Selamat tinggal kak, dan terima kasih atas segalanya.

                                                                        Adik yang amat sangat mencintaimu,
                                                                                                                  Mai

Isak tangis tertahan dan butiran bening mengalir deras di kedua pipinya, bibirnya bergetar dan badannya terguncang hebat menahan gejolak kesedihan yang dirasakannya.
“Mai, kenapa begini? Kenapa gak dari dulu kau bilang kalau kau juga mencintaiku, karena sebenarnya aku juga mencintaimu Mai, bukan sebagai seorang adik... aku mencintai mu sebagai gadis yang istimewa di hatiku, dan berharap suatu hari nanti kita bisa menikah.... aku berencana akan melamarmu setelah acara wisuda sarjana kita... tapi kenapa ini harus terjadi....”
            Arie terdiam sesaat setelah menumpahkan isi hatinya didalam isak tangisnya, dan melanjutkan kembali kata-katanya setelah perasaan hatinya tenang.
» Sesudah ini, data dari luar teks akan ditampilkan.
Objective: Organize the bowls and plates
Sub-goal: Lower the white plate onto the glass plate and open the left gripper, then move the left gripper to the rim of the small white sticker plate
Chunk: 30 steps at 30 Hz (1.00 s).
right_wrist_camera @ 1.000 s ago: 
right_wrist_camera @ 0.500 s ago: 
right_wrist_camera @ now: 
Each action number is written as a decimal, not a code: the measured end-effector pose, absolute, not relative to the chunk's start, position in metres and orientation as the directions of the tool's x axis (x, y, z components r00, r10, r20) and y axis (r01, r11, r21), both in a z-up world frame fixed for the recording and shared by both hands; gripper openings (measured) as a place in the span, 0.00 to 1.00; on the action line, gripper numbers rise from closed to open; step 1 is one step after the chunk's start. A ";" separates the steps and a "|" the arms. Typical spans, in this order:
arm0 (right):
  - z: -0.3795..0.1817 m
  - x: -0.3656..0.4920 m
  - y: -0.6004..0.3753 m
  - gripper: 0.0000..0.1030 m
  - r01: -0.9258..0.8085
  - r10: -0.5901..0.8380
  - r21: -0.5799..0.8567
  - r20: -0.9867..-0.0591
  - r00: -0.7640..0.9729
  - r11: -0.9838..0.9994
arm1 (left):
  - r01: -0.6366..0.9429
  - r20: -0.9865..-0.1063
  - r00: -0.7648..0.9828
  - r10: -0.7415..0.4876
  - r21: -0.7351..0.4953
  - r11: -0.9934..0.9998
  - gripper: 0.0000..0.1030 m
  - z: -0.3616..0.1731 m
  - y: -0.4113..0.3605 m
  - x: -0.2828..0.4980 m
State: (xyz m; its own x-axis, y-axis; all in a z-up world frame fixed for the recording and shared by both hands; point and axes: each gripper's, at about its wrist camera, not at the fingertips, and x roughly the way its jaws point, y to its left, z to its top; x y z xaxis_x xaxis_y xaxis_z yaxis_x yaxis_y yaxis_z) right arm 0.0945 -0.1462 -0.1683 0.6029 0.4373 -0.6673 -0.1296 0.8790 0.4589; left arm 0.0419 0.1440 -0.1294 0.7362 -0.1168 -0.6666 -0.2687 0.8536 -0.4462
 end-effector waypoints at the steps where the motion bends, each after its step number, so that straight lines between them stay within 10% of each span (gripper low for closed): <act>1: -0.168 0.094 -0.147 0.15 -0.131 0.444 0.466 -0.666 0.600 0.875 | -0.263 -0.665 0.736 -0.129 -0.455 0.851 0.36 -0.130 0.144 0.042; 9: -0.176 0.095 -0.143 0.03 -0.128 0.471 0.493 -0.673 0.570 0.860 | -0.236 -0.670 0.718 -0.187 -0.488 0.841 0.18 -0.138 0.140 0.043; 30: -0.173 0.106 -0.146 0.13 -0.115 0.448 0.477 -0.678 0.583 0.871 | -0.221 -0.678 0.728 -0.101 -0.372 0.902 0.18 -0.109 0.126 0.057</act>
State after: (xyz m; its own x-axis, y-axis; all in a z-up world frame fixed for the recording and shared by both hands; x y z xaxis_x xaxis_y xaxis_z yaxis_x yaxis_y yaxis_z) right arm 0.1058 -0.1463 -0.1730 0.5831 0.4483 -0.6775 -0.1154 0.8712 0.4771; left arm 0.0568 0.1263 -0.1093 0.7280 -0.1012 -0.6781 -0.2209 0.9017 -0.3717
“ Mai, baiklah... aku mengerti, aku akan melakukan permintaanmu, tapi aku butuh waktu, dan aku yakin, kau pasti akan selalu melindungi dan mendukungku dari atas sana” lanjutnya sambil tersenyum dan memandang langit yang mendung.
            Disudut taman bunga mawar yang lain, berdiri seorang gadis yang cantik, berwajah putih, rambut hitam tergerai sepinggang, dan mengenakan gaun putih indah yang terbuat dari sutra sedang memperhatikan Arie sejak tadi, tentu saja tanpa disadari oleh Arie dan tidak akan pernah bisa disadari oleh manusia biasa mana pun, tidak terkecuali Arie, karena gadis itu adalah Roh dari gadis yang dicintainya, Mairinka.
            Ketika Arie memandang kelangit, gadis itu tersenyum dan berkata..
“kakak, terima kasih, ternyata kakak juga merasakan perasaan yang sama sepertiku, dan sekarang, aku bisa pergi dengan tenang...”
Setelah mengatakan itu, gadis itu menghilang seiring dengan derasnya air hujan yang tiba-tiba kembali turun mengguyur bumi.